Staff Writer Finds a Cure for Any Illness
By CHARLOTTA JARBORG
If laughter be the best medicine, then bring on the comedy during this peak of the flu and cold season. We have not been back at school for long, yet everywhere you go you fear you will catch some long, drawn-out snivel fest as your classmates cough, sneeze and noisily clear their throats mid-participation.
What better way to fight off the Mucinex blues as you sit in quarantine with your under-the-weather friends than a brand new stand-up comedy DVD by Demetri Martin?
My crew and I are huge fans of stand-up comedy and as they introduce me to new comedians, I try to do the same for my two older brothers. Sharing proved fruitful as I received Demetri Martin’s latest comedy DVD entitled “Person” (2007) for Christmas from my oldest brother.
Well, my friends and I were already digging Kyle Cease long before he graced Mary Washington’s Dodd Auditorium. Since he seemed to tickle a large chunk of the Mary Wash community’s funny bone, it seems only fair that Demetri Martin deserves a shout-out as well.
Martin’s brand of humor is pretty interesting. Rather than telling long, personal stories from his own life (although there is some of that as well) the easiest way to characterize his comedic style is that it is mainly comprised of quick, very smart and dead-on one-liners.
Martin is the king of making the most random, smart and quirky observations of his surroundings.
He loves to play with language and to make fun of everyday situations and occurrences. Example: “I wanna make a revolving door that says ‘pull’ on it, just to see how obedient people are.”
While there is no long build-up of laughter that usually goes along with the story-telling kind of stand-up, Martin provokes intense staccato bursts of laughter with each joke.
My friends and I would literally pause in between bits and just wait for the next punch line. Martin never disappointed.
Put it this way, if you wanted your “peeps” on your AIM buddy list to experience a quick chuckle you could very easily copy/paste some Demetri jokes in your away message box without having people feel like they’re reading a short novel.
As soon as the main menu of the DVD shows up on screen, Martin’s sense of humor becomes apparent.
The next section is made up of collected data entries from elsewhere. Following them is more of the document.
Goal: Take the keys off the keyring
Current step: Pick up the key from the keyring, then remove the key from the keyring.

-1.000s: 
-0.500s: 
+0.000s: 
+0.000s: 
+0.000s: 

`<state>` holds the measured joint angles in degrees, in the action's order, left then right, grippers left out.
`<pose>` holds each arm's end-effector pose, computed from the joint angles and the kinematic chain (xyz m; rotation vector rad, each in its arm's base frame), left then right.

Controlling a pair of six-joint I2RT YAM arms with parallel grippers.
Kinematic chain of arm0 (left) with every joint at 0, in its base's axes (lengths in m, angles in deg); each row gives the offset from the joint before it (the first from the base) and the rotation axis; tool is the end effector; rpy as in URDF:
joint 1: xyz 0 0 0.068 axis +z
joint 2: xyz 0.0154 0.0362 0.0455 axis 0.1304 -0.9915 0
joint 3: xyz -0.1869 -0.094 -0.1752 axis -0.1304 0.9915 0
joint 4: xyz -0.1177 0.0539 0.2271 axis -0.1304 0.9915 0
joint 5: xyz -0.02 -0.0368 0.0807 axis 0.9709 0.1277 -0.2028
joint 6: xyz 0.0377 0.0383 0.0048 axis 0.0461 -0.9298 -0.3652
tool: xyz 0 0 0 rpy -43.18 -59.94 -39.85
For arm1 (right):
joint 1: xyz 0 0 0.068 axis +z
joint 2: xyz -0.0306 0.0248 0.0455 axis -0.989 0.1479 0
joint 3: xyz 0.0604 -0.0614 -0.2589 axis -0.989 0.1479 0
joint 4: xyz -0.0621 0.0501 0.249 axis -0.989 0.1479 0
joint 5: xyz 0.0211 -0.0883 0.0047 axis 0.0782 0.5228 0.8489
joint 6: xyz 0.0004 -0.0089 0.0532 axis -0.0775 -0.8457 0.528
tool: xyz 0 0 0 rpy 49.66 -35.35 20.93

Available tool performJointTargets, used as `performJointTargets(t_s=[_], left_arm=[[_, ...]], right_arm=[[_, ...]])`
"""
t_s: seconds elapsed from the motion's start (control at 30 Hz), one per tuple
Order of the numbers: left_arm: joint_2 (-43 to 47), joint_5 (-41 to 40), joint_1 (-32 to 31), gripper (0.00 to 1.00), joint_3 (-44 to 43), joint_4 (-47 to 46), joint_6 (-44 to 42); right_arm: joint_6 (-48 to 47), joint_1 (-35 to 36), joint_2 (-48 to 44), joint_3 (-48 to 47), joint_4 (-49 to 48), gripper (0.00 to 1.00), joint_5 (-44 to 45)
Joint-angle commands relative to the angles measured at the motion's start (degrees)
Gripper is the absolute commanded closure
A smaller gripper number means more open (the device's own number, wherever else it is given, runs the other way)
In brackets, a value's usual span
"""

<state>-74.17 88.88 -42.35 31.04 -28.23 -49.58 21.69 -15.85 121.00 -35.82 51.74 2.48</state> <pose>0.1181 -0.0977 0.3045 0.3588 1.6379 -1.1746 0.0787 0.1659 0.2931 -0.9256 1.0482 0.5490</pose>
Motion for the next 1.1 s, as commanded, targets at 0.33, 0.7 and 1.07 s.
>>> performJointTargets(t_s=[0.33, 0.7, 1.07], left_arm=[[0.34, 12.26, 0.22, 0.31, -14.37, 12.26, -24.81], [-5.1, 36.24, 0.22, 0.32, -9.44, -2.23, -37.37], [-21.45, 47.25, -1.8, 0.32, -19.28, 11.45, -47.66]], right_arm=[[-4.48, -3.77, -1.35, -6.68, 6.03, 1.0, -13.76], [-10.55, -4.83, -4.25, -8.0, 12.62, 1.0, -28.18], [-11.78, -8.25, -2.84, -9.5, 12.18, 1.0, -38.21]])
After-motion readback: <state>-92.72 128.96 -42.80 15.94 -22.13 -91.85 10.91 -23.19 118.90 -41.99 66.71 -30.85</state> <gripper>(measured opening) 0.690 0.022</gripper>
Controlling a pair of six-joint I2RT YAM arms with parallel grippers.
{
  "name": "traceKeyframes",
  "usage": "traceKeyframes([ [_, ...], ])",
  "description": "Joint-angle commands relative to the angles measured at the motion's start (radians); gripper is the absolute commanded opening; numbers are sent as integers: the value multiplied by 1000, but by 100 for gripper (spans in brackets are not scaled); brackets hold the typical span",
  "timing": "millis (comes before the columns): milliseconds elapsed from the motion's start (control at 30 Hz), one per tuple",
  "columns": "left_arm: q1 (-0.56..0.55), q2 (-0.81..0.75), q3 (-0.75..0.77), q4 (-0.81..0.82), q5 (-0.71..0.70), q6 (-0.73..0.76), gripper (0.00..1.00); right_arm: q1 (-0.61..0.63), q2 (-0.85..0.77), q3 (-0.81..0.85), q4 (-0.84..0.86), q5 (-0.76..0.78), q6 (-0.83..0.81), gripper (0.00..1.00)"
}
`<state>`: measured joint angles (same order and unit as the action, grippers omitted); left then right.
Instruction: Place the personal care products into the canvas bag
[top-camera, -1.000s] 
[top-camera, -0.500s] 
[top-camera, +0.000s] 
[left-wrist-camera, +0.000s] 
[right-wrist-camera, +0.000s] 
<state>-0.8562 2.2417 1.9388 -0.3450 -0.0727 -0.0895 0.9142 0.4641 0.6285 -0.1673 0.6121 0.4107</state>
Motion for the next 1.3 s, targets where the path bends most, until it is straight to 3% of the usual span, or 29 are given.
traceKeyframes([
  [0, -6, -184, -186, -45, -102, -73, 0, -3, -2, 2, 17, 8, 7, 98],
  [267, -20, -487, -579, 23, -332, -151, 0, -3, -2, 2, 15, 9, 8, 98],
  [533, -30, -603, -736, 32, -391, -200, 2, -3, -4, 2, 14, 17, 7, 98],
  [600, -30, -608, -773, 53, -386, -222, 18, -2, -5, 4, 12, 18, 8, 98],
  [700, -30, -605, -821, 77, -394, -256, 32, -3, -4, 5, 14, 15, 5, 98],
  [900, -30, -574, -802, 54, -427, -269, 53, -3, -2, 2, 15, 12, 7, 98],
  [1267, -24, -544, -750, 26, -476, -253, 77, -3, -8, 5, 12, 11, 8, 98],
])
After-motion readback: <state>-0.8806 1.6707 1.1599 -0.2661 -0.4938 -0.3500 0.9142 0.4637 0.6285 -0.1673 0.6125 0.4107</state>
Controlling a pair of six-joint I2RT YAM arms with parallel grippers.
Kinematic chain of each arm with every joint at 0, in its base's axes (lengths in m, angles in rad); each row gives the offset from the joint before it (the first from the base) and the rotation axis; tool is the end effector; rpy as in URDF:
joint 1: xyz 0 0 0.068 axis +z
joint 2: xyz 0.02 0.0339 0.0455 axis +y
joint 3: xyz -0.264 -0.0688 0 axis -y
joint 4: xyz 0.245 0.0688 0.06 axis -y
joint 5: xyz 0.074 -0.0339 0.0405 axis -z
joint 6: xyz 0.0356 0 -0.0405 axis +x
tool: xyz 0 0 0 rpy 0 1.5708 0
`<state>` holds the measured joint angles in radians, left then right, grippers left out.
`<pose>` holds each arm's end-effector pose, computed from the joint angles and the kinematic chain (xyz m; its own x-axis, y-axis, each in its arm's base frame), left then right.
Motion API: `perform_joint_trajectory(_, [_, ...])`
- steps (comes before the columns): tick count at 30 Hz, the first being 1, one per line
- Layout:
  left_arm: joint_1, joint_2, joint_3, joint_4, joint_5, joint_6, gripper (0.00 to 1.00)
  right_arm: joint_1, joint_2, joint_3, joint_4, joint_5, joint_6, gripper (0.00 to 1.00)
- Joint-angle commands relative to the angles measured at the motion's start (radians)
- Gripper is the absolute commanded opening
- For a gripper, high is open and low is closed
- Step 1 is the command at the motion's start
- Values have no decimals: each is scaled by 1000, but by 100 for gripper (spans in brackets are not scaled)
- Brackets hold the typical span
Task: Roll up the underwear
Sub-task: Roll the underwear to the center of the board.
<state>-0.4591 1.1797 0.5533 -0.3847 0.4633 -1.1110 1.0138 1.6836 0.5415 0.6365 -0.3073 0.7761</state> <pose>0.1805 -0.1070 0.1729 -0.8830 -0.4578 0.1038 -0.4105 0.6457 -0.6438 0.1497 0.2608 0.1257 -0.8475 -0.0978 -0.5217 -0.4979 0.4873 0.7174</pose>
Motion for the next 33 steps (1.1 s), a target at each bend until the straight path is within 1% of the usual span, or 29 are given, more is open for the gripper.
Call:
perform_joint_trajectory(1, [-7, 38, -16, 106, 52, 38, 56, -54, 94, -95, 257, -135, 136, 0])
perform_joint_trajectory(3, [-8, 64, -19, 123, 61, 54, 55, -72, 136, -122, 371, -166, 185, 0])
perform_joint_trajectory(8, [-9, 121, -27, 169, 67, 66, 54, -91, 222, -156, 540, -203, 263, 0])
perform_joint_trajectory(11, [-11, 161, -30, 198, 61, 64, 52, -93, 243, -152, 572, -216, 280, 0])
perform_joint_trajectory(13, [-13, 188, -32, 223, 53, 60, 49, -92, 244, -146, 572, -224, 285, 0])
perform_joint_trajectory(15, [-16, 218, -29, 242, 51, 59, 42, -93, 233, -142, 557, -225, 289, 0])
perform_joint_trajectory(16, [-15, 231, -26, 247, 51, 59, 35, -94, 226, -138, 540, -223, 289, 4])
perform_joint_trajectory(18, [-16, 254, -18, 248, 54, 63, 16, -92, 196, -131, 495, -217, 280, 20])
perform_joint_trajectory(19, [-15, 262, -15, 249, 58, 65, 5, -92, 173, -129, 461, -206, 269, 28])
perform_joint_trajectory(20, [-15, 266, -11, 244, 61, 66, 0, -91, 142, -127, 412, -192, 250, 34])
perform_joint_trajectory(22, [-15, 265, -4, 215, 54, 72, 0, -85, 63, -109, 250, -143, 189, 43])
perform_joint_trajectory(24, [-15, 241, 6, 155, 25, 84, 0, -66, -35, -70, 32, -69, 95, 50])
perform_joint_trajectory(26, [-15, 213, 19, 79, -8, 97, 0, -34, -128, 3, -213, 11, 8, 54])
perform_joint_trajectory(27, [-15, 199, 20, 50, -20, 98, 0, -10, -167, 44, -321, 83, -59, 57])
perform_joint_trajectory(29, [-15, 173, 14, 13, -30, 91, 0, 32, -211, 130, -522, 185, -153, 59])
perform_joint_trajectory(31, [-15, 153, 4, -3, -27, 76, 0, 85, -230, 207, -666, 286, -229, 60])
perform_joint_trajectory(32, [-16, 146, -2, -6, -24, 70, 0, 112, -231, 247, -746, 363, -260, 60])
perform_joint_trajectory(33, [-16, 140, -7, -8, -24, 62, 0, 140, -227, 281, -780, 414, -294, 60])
There are four stars with various choices written on them; such as “Play” or “Bonus Features.” Then there is one star that says “Nothing” on it. Right then and there you know you are in for some pretty weird but extremely funny stuff.
Martin’s clever and quick wit does not come as a surprise after finding out that he graduated from Yale and has been a contributor on The Daily Show.
According to the wonderful world of www.wikipedia.com, Martin was raised in New Jersey and attended both Yale University and New York University School of Law on a full scholarship. However, he dropped out one year before graduating from law school to pursue a career in comedy—a bold move that obviously demonstrates that making people laugh must be an important passion.
Martin’s big break happened in 2001 on Comedy Central’s Premium Blend. In 2003, he received the Perrier Comedy Award at the Edinburgh Fringe Festival.
From 2003 to 2004 he wrote for Late Night with Conan O’Brien and following that in 2004 Martin performed for his own Comedy Central Presents special.
A comment that popped up a lot during our viewing was, “He’s so weird, but so damn funny.” Take Kyle Cease’s weirder material and you will have a good sense of what Demetri is about.
There is a lot of music involved in his act, which contributes to the steady pulse of his one-liners. Visually, this is a feast for the eyes as well because you can see just how talented Martin is.
Often playing three instruments simultaneously, using hands, mouth and feet, Demetri Martin brings audience to spontaneously erupt in applause and laughter because the whole show becomes so ridiculous and so good and so funny all at once.
Speaking of ridiculous, there are some parts of Martin’s act that will probably confuse most people. Toward the end of the show Martin puts on a play of sorts.
As he narrates the story, his relatives and friends act out various bizarre roles that help tell the story of where his jokes will end up once they have left his mouth.
Long story short, they keep flying, ending up in the universe and the craziness keeps on going from there.
This part of Martin’s stand-up has a very home-made touch in that the whole production looks like something out of an elementary school and the fact some of the other people on stage are close to him, makes it all the more personal and fun.
Comedy is in the air, people, so go out there and catch those airborne Demetri Martin jokes, not the next cold.